▸ **Exercise instructions**
The answer should consist of the full listing below, repeated exactly and free of pictures.

▸ **Data**
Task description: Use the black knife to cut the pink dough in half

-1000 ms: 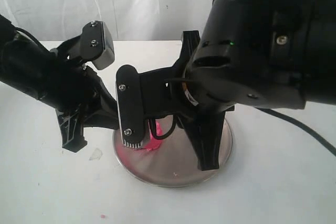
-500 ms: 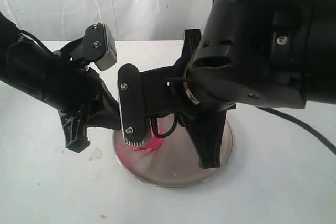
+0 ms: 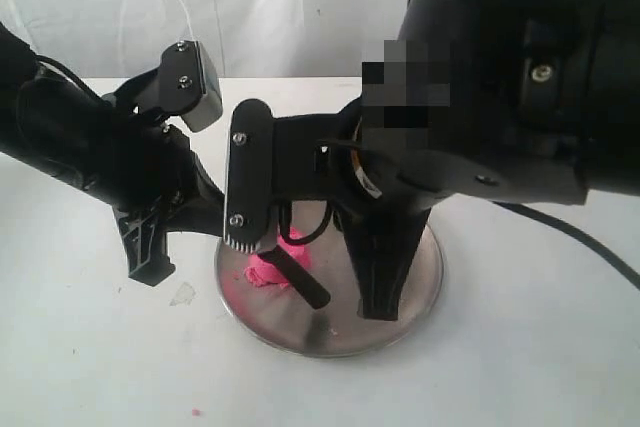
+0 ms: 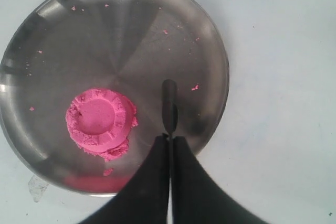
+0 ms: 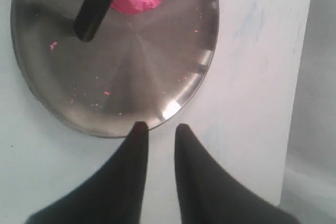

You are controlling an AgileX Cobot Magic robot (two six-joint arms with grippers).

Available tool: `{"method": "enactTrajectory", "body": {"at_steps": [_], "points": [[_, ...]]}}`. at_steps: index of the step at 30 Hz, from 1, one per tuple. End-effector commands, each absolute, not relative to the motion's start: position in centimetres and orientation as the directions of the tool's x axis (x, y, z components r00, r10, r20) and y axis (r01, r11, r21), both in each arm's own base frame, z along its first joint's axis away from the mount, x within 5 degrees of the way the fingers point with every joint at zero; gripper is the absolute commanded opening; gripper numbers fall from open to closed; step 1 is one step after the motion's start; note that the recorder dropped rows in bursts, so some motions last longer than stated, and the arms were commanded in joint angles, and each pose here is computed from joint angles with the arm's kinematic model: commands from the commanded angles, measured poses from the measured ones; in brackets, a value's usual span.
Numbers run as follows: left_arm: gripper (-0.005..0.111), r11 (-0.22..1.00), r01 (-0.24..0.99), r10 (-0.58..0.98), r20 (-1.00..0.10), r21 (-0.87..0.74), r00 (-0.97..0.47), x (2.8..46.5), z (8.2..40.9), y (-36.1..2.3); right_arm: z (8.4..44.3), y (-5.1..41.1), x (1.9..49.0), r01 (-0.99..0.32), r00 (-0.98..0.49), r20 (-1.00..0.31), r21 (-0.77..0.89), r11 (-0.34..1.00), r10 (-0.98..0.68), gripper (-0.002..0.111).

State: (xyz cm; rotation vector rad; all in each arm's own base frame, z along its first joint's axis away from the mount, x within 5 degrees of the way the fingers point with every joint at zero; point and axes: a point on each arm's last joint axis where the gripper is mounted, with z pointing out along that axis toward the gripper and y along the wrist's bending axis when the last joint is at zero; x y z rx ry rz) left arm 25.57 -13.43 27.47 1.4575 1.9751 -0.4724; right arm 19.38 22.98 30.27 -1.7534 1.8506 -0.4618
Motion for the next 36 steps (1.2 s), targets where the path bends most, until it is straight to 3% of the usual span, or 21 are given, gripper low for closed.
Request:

▸ **Answer section**
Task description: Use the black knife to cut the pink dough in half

-1000 ms: 
-500 ms: 
+0 ms: 
+0 ms: 
+0 ms: 

You are controlling an AgileX Cobot Magic robot (two six-joint arms with grippers).

Available tool: `{"method": "enactTrajectory", "body": {"at_steps": [_], "points": [[_, ...]]}}`. at_steps: index of the step at 30 Hz, from 1, one per tuple. End-effector commands, each absolute, not relative to the motion's start: position in centimetres and orientation as the directions of the tool's x axis (x, y, z components r00, r10, r20) and y axis (r01, r11, r21), both in each arm's own base frame, z along its first joint's axis away from the mount, x within 5 degrees of the way the fingers point with every joint at zero; gripper is the absolute commanded opening; gripper numbers fall from open to closed; step 1 is one step after the motion's start; note that the recorder dropped rows in bursts, so some motions last longer than stated, and the arms were commanded in joint angles, and each pose here is computed from joint angles with the arm's kinematic model: commands from the commanded angles, measured poses from the measured ones; in brackets, a value's usual span.
Numbers run as follows: left_arm: gripper (-0.005..0.111), r11 (-0.22..1.00), r01 (-0.24..0.99), r10 (-0.58..0.98), r20 (-1.00..0.10), r21 (-0.87..0.74), r00 (-0.97..0.47), x (2.8..46.5), z (8.2..40.9), y (-36.1..2.3); right_arm: z (8.4..44.3), y (-5.1..41.1), x (1.9..49.0), r01 (-0.99..0.32), r00 (-0.98..0.49), r20 (-1.00..0.31), r21 (-0.77..0.89), r11 (-0.34..1.00), r10 (-0.98..0.68), gripper (-0.002..0.111).

State: (xyz cm; rotation vector rad; all in each arm's own base frame, z along its first joint's axis away from the mount, x within 5 degrees of the way the fingers point with every joint at zero; point and axes: a point on each arm's last joint axis where the gripper is mounted, with z pointing out along that axis toward the gripper and y along the wrist's bending axis when the last joint is at zero; x y z rx ry rz) left arm 25.57 -13.43 27.47 1.4575 1.9751 -0.4724; right arm 19.38 22.98 30.27 -1.7534 1.8506 -0.4618
Motion for the next 36 steps (1.2 s), targets where the path bends most, until it is straight to 3% of the usual span, or 21 are given, gripper low for closed.
Request:

This concludes the response.